¿Qué tan rápido camina?

Sabemos que la actividad física es una forma importante de prevenir muchas afecciones graves de salud. Hoy en día, muchas personas usan registradores de actividad física portátiles (como Fitbits) para observar su actividad física diaria. Sin embargo, se pueden utilizar métodos más simples para medir la aptitud física. Un ejemplo es el ritmo de caminata. El ritmo al caminata es un buen indicador de la forma física. Está fuertemente relacionado con el riesgo de muerte prematura por enfermedad cardíaca, y está relacionado con la aptitud cardiorrespiratoria (la capacidad de los sistemas circulatorio y respiratorio para suministrar oxígeno a los músculos durante el ejercicio). En general, las personas que dicen que caminan despacio (incluso aquellas con un peso normal) tienen una esperanza de vida baja.

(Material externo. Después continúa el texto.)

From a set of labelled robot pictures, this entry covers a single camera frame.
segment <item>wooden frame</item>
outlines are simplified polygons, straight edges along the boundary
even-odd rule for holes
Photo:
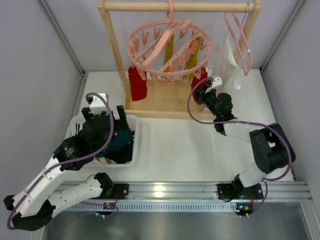
[[[178,2],[173,4],[175,12],[212,12],[212,13],[248,13],[243,32],[249,39],[261,9],[261,0],[253,0],[252,3],[186,3]],[[119,46],[112,24],[109,11],[119,12],[167,12],[169,5],[166,2],[108,2],[98,0],[98,9],[107,32],[115,64],[119,72],[122,87],[125,93],[124,109],[127,114],[136,115],[143,118],[170,118],[189,119],[187,112],[187,98],[190,94],[190,85],[177,82],[172,88],[164,80],[159,80],[159,86],[155,86],[152,81],[147,80],[147,97],[140,101],[131,100],[130,83],[126,77],[125,68],[122,62]],[[243,51],[245,43],[242,37],[239,41],[240,49]],[[240,53],[236,50],[234,58],[238,63]],[[213,119],[211,113],[204,113],[204,106],[197,105],[194,101],[190,103],[190,109],[198,119]]]

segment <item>white table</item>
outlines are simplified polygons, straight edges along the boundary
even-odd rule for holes
[[[84,93],[109,95],[109,105],[123,104],[118,72],[90,72]],[[233,114],[241,120],[265,124],[275,122],[259,70],[241,77],[241,88],[228,92]],[[87,106],[83,97],[81,108]],[[217,133],[213,125],[193,120],[140,118],[140,141],[136,163],[131,167],[85,166],[68,181],[83,181],[106,172],[114,182],[221,182],[231,181],[254,162],[249,143]],[[280,176],[278,169],[268,177]],[[282,179],[293,181],[291,171]]]

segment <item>wooden board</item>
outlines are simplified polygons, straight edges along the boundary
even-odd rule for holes
[[[159,85],[156,86],[152,80],[147,80],[147,89],[147,97],[143,100],[132,101],[131,98],[125,98],[124,109],[127,114],[141,118],[190,119],[187,100],[191,85],[176,81],[175,87],[171,87],[166,81],[159,80]],[[196,104],[193,98],[190,109],[197,118],[214,119],[211,113],[203,113],[205,106]]]

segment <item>gray wall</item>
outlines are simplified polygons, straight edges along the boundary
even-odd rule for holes
[[[40,172],[64,138],[80,74],[36,0],[0,7],[0,199],[17,194]],[[6,228],[0,239],[25,240]]]
[[[320,1],[309,0],[265,73],[276,116],[320,212]]]
[[[114,2],[136,2],[137,0],[111,0]],[[96,0],[47,0],[61,28],[69,40],[77,58],[85,70],[116,70],[109,40],[104,29]],[[194,0],[174,0],[194,2]],[[201,2],[239,2],[246,0],[201,0]],[[297,0],[263,0],[262,9],[249,39],[253,54],[253,66],[262,66],[273,42],[277,38]],[[240,21],[244,14],[238,14]],[[210,36],[213,46],[222,42],[227,27],[222,13],[178,12],[178,20],[192,19]],[[130,61],[126,50],[129,36],[146,23],[164,20],[164,12],[111,12],[122,60],[126,68]]]

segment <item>laundry basket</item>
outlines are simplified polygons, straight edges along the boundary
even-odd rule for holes
[[[134,141],[133,141],[133,148],[132,148],[132,160],[128,161],[124,164],[117,164],[112,161],[112,163],[107,164],[100,162],[96,159],[93,159],[92,162],[89,162],[87,166],[91,167],[103,167],[103,168],[122,168],[122,167],[130,167],[132,166],[137,158],[137,152],[138,152],[138,142],[139,142],[139,119],[136,116],[133,115],[127,115],[126,120],[129,124],[129,127],[131,131],[134,131]],[[66,134],[64,139],[70,138],[72,136],[75,136],[82,130],[82,125],[85,123],[85,118],[82,115],[74,116],[70,124],[66,130]]]

Las personas que caminan despacio tienen un mayor riesgo de COVID-19

Caminar despacio significa moverse a menos de 3 millas por hora (mph), mientras que la caminata constante / promedio es de 3 a 4 mph, y la caminata rápida es de más de 4 mph. Recientemente, investigadores del Reino Unido analizaron el ritmo de caminata según 412,596 adultos para ver si la actividad física, el aumento de peso excesivo y el COVID-19 severo están relacionados. Descubrieron que tanto el índice de masa corporal (IMC, una medida de la obesidad) como el ritmo al caminar estaban relacionados con los malos resultados del COVID-19. Por ejemplo, las personas que caminan despacio (obesos o no) tenían el mayor riesgo. Incluso personas con peso normal que caminan despacio tenían más del doble de riesgo de enfermedad grave y casi cuatro veces el riesgo de muerte por COVID-19 en comparación con personas con peso normal y caminata rápida.

Este estudio muestra que necesitamos aumentar la conciencia sobre el ritmo al caminar como una forma sencilla de pensar en el nivel de condición física.